▸ WHAT TO WORK ON
Among the entries below, retype exactly the lines starting with the one with "(178, 395): 167" and going on through the one with "Numbers that describe", but not the pictures.

[Data entries]
******************************

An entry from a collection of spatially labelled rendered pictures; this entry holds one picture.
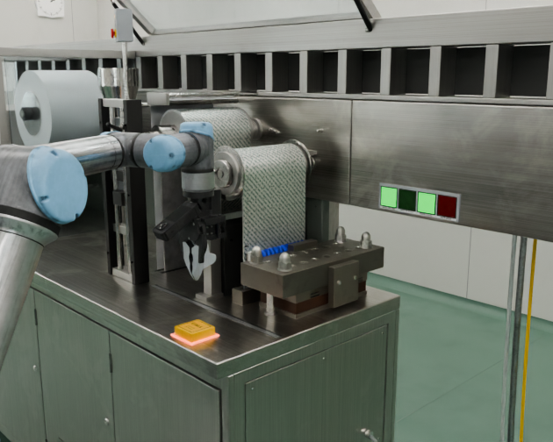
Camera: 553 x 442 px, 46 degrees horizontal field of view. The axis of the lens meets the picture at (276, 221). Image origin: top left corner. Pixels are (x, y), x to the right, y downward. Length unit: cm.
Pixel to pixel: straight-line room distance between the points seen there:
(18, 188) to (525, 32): 111
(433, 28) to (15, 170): 107
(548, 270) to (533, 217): 265
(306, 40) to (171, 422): 113
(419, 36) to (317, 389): 93
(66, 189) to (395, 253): 391
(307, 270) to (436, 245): 298
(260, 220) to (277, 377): 44
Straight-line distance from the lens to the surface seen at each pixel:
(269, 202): 180
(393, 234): 479
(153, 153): 138
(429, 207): 173
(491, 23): 164
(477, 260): 445
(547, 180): 158
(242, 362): 150
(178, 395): 167
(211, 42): 233
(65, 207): 106
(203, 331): 157
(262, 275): 166
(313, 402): 173
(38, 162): 105
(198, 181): 147
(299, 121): 201
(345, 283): 175
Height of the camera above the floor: 151
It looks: 13 degrees down
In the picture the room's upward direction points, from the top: straight up
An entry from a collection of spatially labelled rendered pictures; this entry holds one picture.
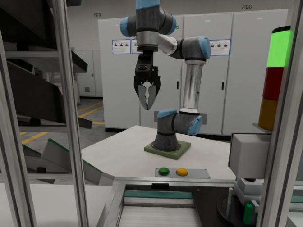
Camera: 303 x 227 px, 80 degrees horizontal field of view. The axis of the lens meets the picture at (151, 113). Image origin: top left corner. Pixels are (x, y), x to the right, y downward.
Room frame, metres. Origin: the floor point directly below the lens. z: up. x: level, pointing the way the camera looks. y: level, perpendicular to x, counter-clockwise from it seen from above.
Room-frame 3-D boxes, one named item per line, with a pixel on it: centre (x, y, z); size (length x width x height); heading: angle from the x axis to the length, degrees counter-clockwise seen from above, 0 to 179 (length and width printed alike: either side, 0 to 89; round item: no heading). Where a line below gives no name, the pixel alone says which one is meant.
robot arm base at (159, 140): (1.07, -0.09, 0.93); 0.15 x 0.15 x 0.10
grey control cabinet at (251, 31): (3.42, -1.78, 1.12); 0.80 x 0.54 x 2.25; 79
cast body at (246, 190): (0.40, -0.25, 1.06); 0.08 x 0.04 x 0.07; 177
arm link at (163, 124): (1.06, -0.10, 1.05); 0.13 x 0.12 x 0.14; 58
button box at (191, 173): (0.63, -0.12, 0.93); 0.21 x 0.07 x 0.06; 88
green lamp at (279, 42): (0.29, -0.21, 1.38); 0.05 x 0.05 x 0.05
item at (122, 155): (1.02, -0.07, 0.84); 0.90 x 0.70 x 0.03; 59
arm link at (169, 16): (0.73, -0.03, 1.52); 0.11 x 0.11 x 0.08; 58
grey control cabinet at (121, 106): (3.88, 0.58, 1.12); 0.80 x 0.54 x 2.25; 79
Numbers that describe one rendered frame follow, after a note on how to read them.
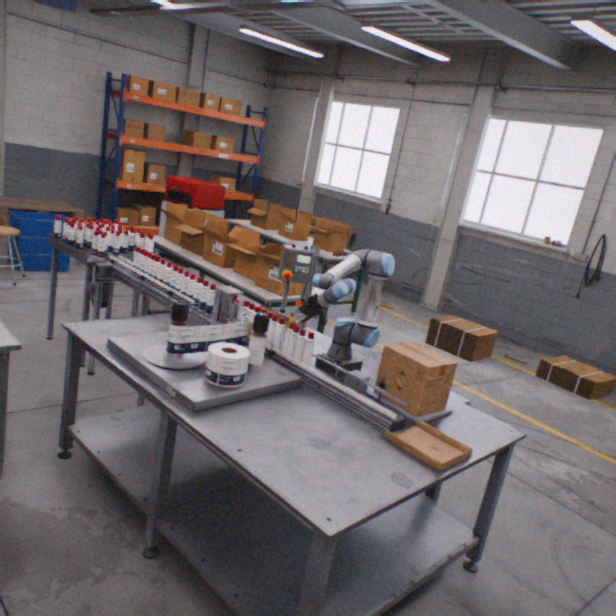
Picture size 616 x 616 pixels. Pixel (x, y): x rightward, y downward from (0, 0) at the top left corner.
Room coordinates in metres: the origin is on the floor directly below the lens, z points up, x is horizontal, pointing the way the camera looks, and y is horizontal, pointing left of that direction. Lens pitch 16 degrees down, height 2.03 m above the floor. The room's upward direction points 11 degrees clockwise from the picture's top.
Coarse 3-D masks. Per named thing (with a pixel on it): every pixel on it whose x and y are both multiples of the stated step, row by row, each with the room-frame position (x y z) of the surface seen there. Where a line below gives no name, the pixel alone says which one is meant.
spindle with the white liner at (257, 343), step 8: (256, 320) 2.78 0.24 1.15; (264, 320) 2.78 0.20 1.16; (256, 328) 2.78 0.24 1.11; (264, 328) 2.78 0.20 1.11; (256, 336) 2.77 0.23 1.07; (264, 336) 2.79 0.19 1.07; (256, 344) 2.77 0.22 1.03; (264, 344) 2.79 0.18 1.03; (256, 352) 2.77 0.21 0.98; (256, 360) 2.77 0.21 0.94; (248, 368) 2.77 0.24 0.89; (256, 368) 2.77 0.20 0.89
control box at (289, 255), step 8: (288, 248) 3.15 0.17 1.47; (296, 248) 3.17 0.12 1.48; (288, 256) 3.14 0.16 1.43; (296, 256) 3.15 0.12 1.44; (312, 256) 3.17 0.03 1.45; (280, 264) 3.20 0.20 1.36; (288, 264) 3.14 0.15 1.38; (296, 264) 3.15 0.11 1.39; (304, 264) 3.16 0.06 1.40; (280, 272) 3.15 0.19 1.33; (296, 272) 3.15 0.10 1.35; (280, 280) 3.14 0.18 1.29; (288, 280) 3.15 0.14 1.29; (296, 280) 3.16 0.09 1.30; (304, 280) 3.17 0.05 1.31
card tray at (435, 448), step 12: (420, 420) 2.58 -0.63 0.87; (408, 432) 2.50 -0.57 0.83; (420, 432) 2.53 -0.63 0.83; (432, 432) 2.53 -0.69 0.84; (396, 444) 2.35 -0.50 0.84; (408, 444) 2.32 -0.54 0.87; (420, 444) 2.40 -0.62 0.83; (432, 444) 2.43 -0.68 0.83; (444, 444) 2.45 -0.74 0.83; (456, 444) 2.44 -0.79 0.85; (420, 456) 2.27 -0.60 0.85; (432, 456) 2.31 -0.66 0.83; (444, 456) 2.34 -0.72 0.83; (456, 456) 2.29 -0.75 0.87; (468, 456) 2.37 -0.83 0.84; (444, 468) 2.22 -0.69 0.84
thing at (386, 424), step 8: (192, 312) 3.58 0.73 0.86; (208, 320) 3.46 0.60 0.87; (248, 344) 3.19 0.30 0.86; (264, 352) 3.09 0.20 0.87; (272, 360) 3.04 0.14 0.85; (280, 360) 3.00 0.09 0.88; (288, 368) 2.95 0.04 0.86; (296, 368) 2.92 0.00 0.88; (304, 376) 2.87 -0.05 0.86; (328, 376) 2.89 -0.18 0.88; (312, 384) 2.83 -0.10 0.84; (320, 384) 2.79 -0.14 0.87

******************************

▸ RESPONSE BOX
(178, 395): 167
(211, 42): 233
(65, 207): 106
(203, 331): 157
(262, 275): 166
(313, 402): 173
(38, 162): 105
(198, 181): 147
(299, 121): 201
(345, 283): 175
Height of the camera above the floor: 151
It looks: 13 degrees down
In the picture the room's upward direction points, from the top: straight up
An entry from a collection of spatially labelled rendered pictures; this entry holds one picture.
Camera: 303 x 227 px, 80 degrees horizontal field of view. The axis of the lens meets the picture at (151, 113). Image origin: top left corner. Pixels are (x, y), x to the right, y downward.
Room frame, metres. Origin: the floor point directly below the lens. z: up. x: level, pointing the way the camera looks. y: level, perpendicular to x, counter-clockwise from it seen from above.
Room-frame 3-D boxes, one named item per line, with a pixel on it: centre (x, y, z); size (length x width x height); heading: angle from the x axis to the length, degrees counter-clockwise seen from above, 0 to 179 (length and width printed alike: either side, 0 to 89; round item: no heading). Where a line below gives no name, the pixel alone says which one is meant.
robot arm base at (159, 140): (1.07, -0.09, 0.93); 0.15 x 0.15 x 0.10
grey control cabinet at (251, 31): (3.42, -1.78, 1.12); 0.80 x 0.54 x 2.25; 79
cast body at (246, 190): (0.40, -0.25, 1.06); 0.08 x 0.04 x 0.07; 177
arm link at (163, 124): (1.06, -0.10, 1.05); 0.13 x 0.12 x 0.14; 58
button box at (191, 173): (0.63, -0.12, 0.93); 0.21 x 0.07 x 0.06; 88
green lamp at (279, 42): (0.29, -0.21, 1.38); 0.05 x 0.05 x 0.05
item at (122, 155): (1.02, -0.07, 0.84); 0.90 x 0.70 x 0.03; 59
arm link at (169, 16): (0.73, -0.03, 1.52); 0.11 x 0.11 x 0.08; 58
grey control cabinet at (121, 106): (3.88, 0.58, 1.12); 0.80 x 0.54 x 2.25; 79
Numbers that describe one rendered frame follow, after a note on how to read them.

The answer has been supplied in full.